I didn't know, then, that Kamakura had once been the capital, the seat of a shogun's government. I didn't know it had given its name to a period of Japanese history. I loved it all the same, and weekend after weekend, I found myself standing at the edge of the clearing, looking up into the calm green face of the remarkable Buddha.

Knowledge of a place deepens with time. At university, I studied Japanese history. In a lecture room halfway around the world from Japan, I learned about the Kamakura Period (1192-1333), which I reimagined through the lens of my own teenage years.

In my mind, I played the ambitious Minamoto no Yoritomo, who became Japan's first shogun in 1192, my parents taking the role of the Emperor. I pushed for a change in power structures, and struck out away from my family and home.
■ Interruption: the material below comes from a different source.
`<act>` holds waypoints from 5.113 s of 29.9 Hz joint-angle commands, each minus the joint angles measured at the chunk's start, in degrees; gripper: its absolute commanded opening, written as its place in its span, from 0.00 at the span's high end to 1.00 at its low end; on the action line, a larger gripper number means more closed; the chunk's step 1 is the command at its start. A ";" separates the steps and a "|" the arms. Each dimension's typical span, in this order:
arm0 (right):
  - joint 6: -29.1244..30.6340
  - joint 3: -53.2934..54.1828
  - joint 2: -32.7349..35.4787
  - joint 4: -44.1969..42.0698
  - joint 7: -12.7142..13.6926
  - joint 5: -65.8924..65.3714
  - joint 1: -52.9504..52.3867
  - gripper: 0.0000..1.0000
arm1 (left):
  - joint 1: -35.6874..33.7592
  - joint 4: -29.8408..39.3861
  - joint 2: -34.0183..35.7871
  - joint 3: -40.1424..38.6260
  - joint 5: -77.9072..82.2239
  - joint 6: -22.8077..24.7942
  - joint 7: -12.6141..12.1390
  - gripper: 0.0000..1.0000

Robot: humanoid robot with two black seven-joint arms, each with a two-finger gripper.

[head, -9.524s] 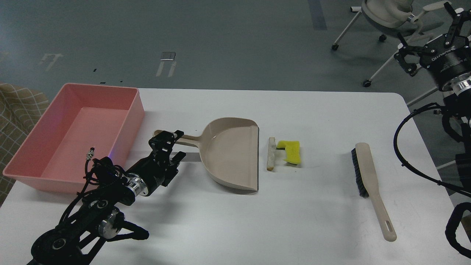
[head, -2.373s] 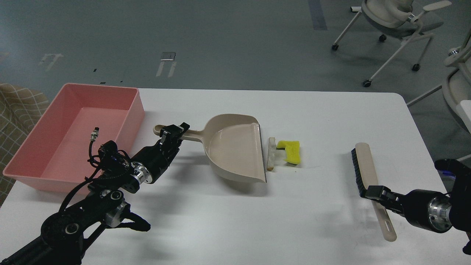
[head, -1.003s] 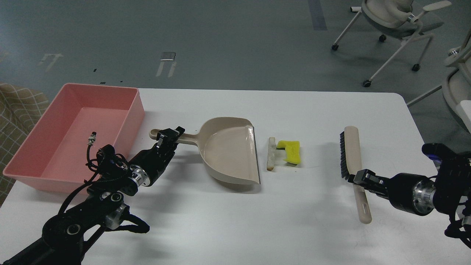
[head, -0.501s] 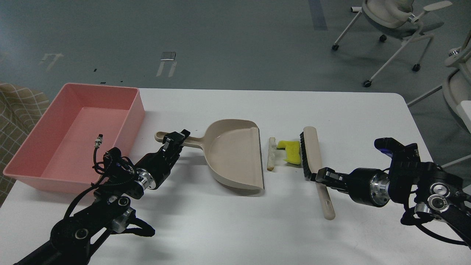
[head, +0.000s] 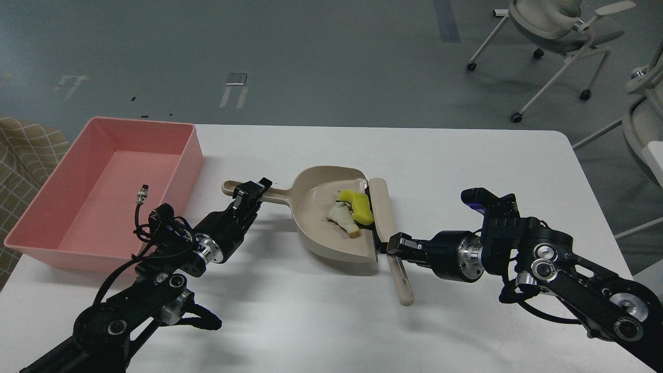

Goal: Sweep and dump garbage into bin
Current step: 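Sweep the yellow sponge into the dustpan with the right-held brush, then put the brush down and release it with the right gripper, then lift the dustpan with the left gripper over the pink bin, then tilt the dustpan with the left gripper to dump the sponge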

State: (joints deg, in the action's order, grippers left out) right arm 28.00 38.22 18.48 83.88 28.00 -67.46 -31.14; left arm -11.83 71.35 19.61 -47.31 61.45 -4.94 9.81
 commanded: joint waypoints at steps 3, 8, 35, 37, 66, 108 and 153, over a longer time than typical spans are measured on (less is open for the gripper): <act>0.00 -0.69 -5.29 -2.13 0.00 -0.13 -2.25 1.00 | 0.05 0.01 -0.02 -0.07 -0.10 0.01 0.12 0.99; 0.00 0.10 -3.82 -0.12 0.00 0.22 -3.92 1.00 | -0.30 0.01 0.16 0.02 -0.19 0.10 0.12 0.98; 0.00 8.89 29.15 3.75 0.00 3.56 6.35 1.00 | -0.74 0.01 -1.59 -1.91 -4.23 0.01 2.67 0.97; 0.00 8.98 30.38 5.41 0.00 3.56 7.67 1.00 | -0.92 0.01 -2.12 -1.91 -4.49 -0.07 2.58 0.97; 0.00 9.51 32.23 5.77 0.00 3.30 10.75 0.68 | -1.80 0.01 -1.07 -2.00 -4.67 -0.07 2.40 0.97; 0.00 63.12 -5.74 -14.97 0.00 23.43 15.23 0.02 | -1.80 10.46 12.28 -9.37 -11.08 0.10 2.14 0.96; 0.00 65.93 -5.48 -16.29 0.00 28.61 19.10 0.02 | 35.20 2.30 33.82 -47.26 -21.19 18.29 3.28 0.94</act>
State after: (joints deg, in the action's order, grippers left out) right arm 28.01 104.12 12.92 67.61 28.00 -38.90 -12.08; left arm 21.69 74.02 51.80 -94.38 40.22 12.34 12.80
Yoritomo, too, pushed away from Imperial power in Kyoto, and established a new power base at his home in Kamakura. Surrounding himself with retainers and administrators from other powerful families, he made Kamakura an unofficial capital, while the Imperial capital at Kyoto retained official status. He called this a bakufu, which literally means "tent government." The Emperor gave him the status of Shogun.

My year in Yokohama was my bakufu.

News photo

When Minamoto no Yoritomo died, authority drifted back to Kyoto. Emperor Go-Daigo managed, briefly, to re-establish Imperial power during the seven-year Kenmu Restoration. But military might prevailed, and the Ashikaga clan took power — and held on to it for more than 200 years.

After my year in Japan, I, too, returned tentatively to the old system, moving back home, readjusting to the old model of authority. It didn't last for me, either, and as soon as I graduated I was off like a shot.

I knew nothing of this at 16, only that Kamakura had once been an important city that had dwindled to a seaside resort whose weathered wooden temples were interspersed with souvenir shops selling wood and paper fans and postcards of the green bronze Buddha.

I loved Kamakura simply because it was laid-back. I loved those smells of the sea, of incense, and of those forested hills cutting it off from the sprawl. I loved, too, its sense of a continuity reaching back into a distant past I could only guess at. I loved the green bamboo and the tumbled bushes of hydrangea loaded in the rainy season with their great blue blooms.

Then there was the way the beach culture met ancient temples seemingly without irony. Surfers turned longboards across the curving crests of small waves, and lithe bronzed teenagers sunned themselves on the beach. (Feeling startlingly white, my American friend and I once went to a tanning salon, only to emerge sore and red, and as gangly and awkward as before.)

I momentarily longed for that kind of freedom. I didn't realize that by being in Japan, or going alone to Kamakura for the day, I had been given an incredible kind of freedom. I pushed the edges of that freedom, testing to see how big it was. But instead of seeing the vast expanses inside, all I noticed were the boundaries, where it stopped.

But Kamakura seemed like a place of possibility, too. Partly this was because of the anonymity. As a foreign exchange student I was used to sticking out. In Yokohama, I knew there were people watching me — not maliciously, but out of simple curiosity because I was different.

In Kamakura there were tourists. I lived in Japan, spoke the language, and understood something of the culture. There, instead of being an outsider, I could feel like an insider.

Returning later, in my older teens and 20s, I began to see myself and my relationship with Japan with more perspective. I began to see Kamakura more clearly too.

History has washed over the town, layering temples upon shrines, and time has built gelato shops next to traditional tea houses. Looking back now, I see that my own history has deepened and broadened me, too. Kamakura itself has become a thread that weaves through my experience, knotting me back to my own past and tying me, however tenuously, into the history of the place.